EXERCISE OBJECTIVE -
The material below holds a span beginning at the line with "In this exercise you will mark the light" and ending at the line with "Spatial annotation of". Quote that span exactly, both ends included, and only that span.
::::
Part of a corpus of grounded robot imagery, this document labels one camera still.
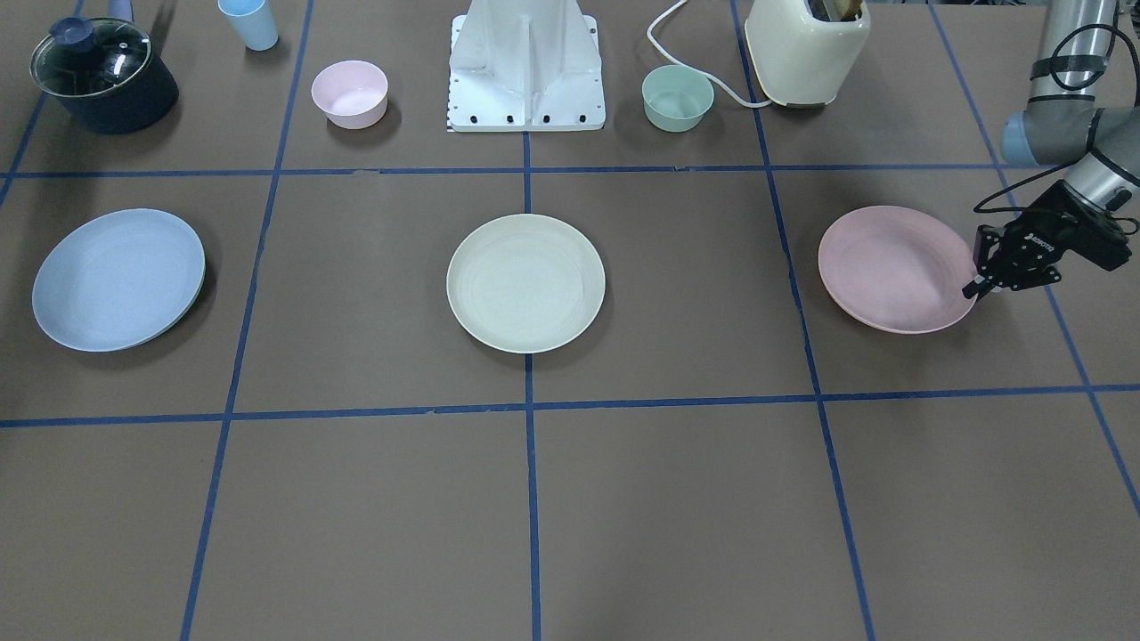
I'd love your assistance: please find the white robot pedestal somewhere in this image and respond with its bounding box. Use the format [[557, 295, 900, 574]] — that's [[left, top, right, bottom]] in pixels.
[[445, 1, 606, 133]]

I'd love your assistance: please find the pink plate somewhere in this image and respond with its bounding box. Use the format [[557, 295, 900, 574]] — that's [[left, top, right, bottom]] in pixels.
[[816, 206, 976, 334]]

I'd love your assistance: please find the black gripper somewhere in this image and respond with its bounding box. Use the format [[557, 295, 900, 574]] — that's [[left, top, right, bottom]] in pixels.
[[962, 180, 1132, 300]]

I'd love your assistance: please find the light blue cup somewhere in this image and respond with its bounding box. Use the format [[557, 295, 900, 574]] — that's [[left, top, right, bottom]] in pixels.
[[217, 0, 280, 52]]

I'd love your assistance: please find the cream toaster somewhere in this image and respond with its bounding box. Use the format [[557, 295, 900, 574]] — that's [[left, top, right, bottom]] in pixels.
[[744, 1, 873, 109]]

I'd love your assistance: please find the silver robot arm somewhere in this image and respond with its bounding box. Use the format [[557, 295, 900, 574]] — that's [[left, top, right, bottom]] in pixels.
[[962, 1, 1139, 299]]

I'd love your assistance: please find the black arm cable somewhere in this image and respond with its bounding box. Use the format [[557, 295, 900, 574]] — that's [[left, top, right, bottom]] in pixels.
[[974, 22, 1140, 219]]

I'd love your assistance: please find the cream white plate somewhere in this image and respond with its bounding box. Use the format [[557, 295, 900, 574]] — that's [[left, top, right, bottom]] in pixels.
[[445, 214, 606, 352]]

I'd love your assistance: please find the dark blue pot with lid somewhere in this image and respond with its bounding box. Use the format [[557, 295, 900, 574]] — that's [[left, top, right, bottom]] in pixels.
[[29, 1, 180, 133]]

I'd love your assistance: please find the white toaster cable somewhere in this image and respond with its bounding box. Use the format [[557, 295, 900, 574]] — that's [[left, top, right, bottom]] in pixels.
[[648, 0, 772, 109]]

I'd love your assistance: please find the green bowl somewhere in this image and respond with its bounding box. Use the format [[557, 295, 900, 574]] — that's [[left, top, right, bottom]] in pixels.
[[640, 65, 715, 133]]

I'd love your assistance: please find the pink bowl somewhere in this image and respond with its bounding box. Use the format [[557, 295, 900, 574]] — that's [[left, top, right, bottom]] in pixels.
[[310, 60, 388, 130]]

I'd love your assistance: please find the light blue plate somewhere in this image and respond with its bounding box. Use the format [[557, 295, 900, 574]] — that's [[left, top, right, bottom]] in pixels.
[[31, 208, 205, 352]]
::::
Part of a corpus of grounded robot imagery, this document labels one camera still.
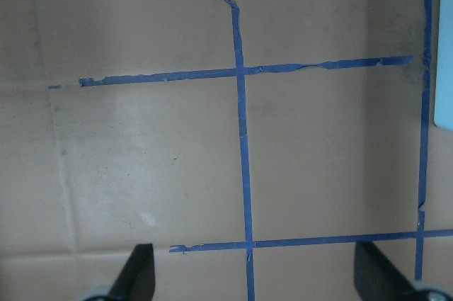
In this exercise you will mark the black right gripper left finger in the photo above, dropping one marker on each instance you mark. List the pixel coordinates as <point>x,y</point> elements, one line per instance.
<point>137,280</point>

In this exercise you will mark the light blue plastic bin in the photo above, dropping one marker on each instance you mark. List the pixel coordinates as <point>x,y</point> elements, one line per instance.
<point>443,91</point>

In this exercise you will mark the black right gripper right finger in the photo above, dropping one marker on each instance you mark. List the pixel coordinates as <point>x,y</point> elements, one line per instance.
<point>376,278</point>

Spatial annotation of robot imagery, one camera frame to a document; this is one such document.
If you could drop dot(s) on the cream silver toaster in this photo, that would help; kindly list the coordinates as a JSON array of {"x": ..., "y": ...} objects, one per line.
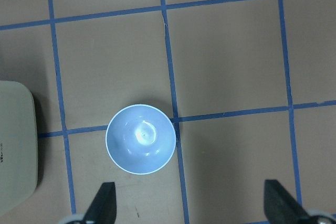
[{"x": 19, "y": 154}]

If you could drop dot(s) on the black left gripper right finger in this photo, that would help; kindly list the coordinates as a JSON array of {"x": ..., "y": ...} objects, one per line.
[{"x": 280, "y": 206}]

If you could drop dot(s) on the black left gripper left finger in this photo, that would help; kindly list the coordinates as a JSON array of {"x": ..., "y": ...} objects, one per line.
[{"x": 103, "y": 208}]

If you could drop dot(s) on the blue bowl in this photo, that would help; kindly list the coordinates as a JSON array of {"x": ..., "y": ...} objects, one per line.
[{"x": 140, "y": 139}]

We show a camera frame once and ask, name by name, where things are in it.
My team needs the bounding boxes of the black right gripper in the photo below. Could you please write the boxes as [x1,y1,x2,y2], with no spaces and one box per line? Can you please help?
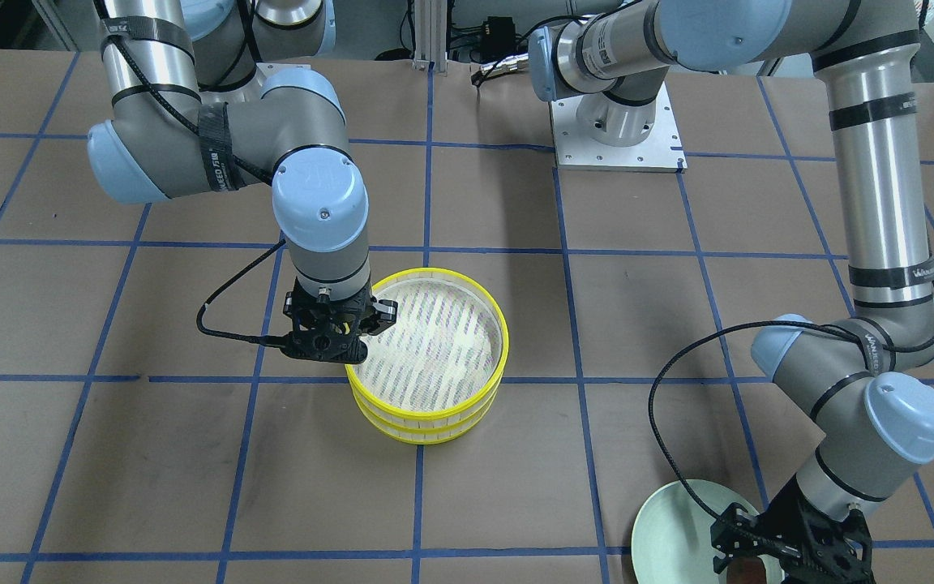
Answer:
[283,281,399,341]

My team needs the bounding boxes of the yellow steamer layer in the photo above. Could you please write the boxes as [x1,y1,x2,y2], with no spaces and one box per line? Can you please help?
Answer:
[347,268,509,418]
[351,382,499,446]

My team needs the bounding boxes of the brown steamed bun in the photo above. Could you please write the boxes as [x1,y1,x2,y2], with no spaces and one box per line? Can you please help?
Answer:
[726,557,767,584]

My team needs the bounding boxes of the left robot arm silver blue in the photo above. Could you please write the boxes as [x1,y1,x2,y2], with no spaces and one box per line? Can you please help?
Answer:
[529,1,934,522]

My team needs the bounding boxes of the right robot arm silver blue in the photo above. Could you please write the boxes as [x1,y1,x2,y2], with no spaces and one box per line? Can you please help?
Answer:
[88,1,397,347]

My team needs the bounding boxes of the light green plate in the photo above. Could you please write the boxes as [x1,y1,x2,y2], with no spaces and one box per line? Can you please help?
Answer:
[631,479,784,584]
::::
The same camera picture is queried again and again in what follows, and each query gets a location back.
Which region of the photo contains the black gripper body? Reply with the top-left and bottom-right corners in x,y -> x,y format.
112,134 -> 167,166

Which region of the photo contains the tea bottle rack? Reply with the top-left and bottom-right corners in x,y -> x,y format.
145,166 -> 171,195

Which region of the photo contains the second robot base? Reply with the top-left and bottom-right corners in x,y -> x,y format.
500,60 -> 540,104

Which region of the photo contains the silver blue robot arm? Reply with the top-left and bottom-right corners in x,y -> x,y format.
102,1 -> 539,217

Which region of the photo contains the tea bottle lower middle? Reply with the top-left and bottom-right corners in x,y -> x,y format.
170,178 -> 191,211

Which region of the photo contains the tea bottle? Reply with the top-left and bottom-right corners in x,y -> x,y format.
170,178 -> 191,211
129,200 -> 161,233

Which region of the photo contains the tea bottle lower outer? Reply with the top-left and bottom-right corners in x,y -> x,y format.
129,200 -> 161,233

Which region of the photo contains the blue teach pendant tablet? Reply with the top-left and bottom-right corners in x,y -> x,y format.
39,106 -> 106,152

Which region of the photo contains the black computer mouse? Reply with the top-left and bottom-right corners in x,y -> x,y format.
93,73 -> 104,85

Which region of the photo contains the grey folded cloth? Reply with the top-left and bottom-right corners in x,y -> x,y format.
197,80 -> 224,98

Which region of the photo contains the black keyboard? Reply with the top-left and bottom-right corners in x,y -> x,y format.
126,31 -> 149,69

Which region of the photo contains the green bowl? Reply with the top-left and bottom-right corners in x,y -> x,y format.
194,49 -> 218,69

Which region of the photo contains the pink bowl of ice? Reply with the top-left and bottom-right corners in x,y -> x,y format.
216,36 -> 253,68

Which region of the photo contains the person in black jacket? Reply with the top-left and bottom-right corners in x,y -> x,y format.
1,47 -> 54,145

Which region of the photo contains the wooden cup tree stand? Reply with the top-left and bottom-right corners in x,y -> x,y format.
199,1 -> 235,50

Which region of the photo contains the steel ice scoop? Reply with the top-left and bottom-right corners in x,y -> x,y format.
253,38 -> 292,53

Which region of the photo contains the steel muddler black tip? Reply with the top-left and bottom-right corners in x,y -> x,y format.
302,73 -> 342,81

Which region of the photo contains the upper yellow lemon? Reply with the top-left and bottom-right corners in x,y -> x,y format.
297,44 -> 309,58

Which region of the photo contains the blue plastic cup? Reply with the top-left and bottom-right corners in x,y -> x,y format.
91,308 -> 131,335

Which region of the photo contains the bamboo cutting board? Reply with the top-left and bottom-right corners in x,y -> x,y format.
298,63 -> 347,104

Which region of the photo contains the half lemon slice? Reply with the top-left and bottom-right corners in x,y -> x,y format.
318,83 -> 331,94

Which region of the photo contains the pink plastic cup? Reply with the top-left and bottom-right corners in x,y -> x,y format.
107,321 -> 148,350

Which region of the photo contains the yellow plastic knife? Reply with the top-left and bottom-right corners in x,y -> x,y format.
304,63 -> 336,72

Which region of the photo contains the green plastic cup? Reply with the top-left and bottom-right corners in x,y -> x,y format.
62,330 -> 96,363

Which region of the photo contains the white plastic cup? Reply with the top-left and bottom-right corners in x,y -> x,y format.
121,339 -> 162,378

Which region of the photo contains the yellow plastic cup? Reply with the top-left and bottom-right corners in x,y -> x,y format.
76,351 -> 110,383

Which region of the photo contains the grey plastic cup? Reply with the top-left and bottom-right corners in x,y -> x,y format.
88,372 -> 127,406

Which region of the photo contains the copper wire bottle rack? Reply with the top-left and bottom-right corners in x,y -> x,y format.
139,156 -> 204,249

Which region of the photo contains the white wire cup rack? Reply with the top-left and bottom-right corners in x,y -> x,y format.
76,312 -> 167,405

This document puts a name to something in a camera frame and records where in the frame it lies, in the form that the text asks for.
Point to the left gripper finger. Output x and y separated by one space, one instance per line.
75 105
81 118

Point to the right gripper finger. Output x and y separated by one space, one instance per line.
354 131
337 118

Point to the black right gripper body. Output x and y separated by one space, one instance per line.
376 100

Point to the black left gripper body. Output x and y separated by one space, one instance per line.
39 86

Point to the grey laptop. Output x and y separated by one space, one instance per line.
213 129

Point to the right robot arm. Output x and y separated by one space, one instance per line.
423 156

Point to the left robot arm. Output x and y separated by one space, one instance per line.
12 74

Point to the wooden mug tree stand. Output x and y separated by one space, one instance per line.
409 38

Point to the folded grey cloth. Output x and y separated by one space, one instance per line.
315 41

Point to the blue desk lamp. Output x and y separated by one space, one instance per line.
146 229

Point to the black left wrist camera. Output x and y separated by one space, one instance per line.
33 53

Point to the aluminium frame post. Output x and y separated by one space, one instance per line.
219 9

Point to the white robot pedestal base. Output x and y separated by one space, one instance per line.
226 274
::::
SOLUTION TO THIS EXERCISE -
In this exercise you will mark the light blue plastic bin in the photo above, dropping one marker on each instance you mark. List the pixel coordinates as <point>x,y</point> elements, one line per instance.
<point>443,91</point>

In this exercise you will mark the black right gripper right finger in the photo above, dropping one marker on each instance you mark. List the pixel coordinates as <point>x,y</point> elements, one line per instance.
<point>376,278</point>

Spatial annotation of robot imagery, one camera frame to a document; this is one such document.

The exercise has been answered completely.